Stadio San Paolo. C’è la partita della vita. La partita che non puoi fallire. La Juve è a sei punti, conta solo vincere. Venticinquesimo del primo tempo. Il Napoli è sotto, la Juve domina, all’ennesimo passaggio sbagliato dei nostri, sento piangere. Un bambino che avrà avuto otto o nove anni è in lacrime, disperato. Piange per il nervosismo. “Ma perché non reagiscono, perché non pressano, perché sono così molli in campo?”. Piange per il suo Napoli, e noi, intorno a lui, a rincuorarlo. “Vedrai che recuperiamo” diciamo.
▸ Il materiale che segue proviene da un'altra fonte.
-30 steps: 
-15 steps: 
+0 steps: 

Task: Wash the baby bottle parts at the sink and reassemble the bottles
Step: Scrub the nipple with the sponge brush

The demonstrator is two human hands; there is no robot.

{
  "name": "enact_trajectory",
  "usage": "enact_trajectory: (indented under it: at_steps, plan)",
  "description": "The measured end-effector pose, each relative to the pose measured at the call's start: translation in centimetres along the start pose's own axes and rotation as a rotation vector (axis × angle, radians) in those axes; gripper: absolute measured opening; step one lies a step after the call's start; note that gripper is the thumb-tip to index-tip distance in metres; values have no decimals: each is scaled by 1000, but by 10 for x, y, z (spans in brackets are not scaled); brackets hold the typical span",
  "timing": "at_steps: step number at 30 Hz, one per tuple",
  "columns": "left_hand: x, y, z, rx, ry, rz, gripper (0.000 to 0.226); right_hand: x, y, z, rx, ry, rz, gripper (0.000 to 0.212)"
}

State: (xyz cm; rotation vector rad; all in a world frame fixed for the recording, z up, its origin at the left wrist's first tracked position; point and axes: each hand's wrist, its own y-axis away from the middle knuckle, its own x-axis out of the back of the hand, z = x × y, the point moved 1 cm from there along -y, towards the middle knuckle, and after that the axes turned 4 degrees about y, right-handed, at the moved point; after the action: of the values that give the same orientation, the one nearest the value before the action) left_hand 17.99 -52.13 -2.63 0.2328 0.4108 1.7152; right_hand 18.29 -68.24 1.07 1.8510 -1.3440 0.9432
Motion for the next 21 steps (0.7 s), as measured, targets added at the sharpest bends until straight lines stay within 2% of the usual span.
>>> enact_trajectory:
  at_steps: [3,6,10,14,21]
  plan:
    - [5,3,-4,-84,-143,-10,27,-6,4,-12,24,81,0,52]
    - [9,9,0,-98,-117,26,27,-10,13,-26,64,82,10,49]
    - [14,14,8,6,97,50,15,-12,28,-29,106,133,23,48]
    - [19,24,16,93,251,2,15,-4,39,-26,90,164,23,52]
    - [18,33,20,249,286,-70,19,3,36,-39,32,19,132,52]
E’ allora che mi commuovo anch’io. Questa è la passione, il tifo nella sua più candida espressione, quella di un bambino. Sento parlare dei fischi al San Paolo. Quelli non sono fischi di disappunto, non è contestazione. E’ la manifestazione di un amore, un amore viscerale, un sentimento inspiegabile a chi non ha mai provato quelle emozioni, quelle sensazioni. Non è qualcosa che puoi gestire, sei teso, forse più di chi va in campo. E quando magari vedi il leone Inler sbagliare un passaggio elementare, imprechi, ti agiti, soffri, urli, ma non stai contestando. Stai soffrendo con lui. E quando ha la giusta intuizione, quando tocca la palla come sa fare lui, lo applaudi, gli dai coraggio, lo trascini e, dopo, quando il leone si sveglia, esulti con lui, gioisci con lui, perché è tutto irrazionale. Il tifo è irrazionale.